E lembrou-se da nevasca. Do tiro na escuridão. Do seu grito de dor e de seu sangue caindo na neve. Lembrou-se da Fúria o dominar e do medo no rosto dos vampiros.
A corrida desesperada pela neve com a pequena em seus braços olhando pra ele com olhos desfocados.
-"Mãos que ferem, mãos que protegem." Lembrou-se de como domou o Lobo Interior, engolindo a Fúria para manter a frieza e cuidar dela. Removendo a bala, limpando e fechando a ferida. Tirando as roupas delas e as suas para abraçá-la diante da lareira e dar-lhe o calor que precisava pra viver.

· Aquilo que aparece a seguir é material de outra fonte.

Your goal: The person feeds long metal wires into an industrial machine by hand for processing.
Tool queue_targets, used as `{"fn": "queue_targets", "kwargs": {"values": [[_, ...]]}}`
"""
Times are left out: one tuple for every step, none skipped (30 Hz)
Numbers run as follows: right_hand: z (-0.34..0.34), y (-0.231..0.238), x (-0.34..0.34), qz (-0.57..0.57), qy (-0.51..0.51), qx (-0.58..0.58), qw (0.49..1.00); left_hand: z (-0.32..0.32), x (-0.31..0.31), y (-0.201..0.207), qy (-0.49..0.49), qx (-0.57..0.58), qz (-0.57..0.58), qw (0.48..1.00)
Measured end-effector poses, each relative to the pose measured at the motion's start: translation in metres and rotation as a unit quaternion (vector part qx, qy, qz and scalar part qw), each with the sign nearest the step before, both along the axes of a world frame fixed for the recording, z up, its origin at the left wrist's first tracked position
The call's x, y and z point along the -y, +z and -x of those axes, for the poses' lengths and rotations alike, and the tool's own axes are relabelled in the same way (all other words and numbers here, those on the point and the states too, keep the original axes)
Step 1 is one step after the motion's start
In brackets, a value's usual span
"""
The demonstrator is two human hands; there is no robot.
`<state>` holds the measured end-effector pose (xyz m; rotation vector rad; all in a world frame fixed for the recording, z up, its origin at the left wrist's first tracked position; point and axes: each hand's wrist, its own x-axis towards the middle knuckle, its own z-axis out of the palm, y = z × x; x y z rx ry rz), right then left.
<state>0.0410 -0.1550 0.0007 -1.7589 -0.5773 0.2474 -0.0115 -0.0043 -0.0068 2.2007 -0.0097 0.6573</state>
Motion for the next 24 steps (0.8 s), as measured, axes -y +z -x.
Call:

E lembrou-se daqueles dias na cabana, que Gaia os guarde pra sempre em seu coração. Daqueles dias sagrados, onde abriram seus corações um pro outro. Dias de verdade. Dias onde despiram as almas um do outro. Dos dias onde ele viu amor nos olhos dela pela primeira vez, e quando o Tabu se impôs entre os dois, levando-a às lágrimas.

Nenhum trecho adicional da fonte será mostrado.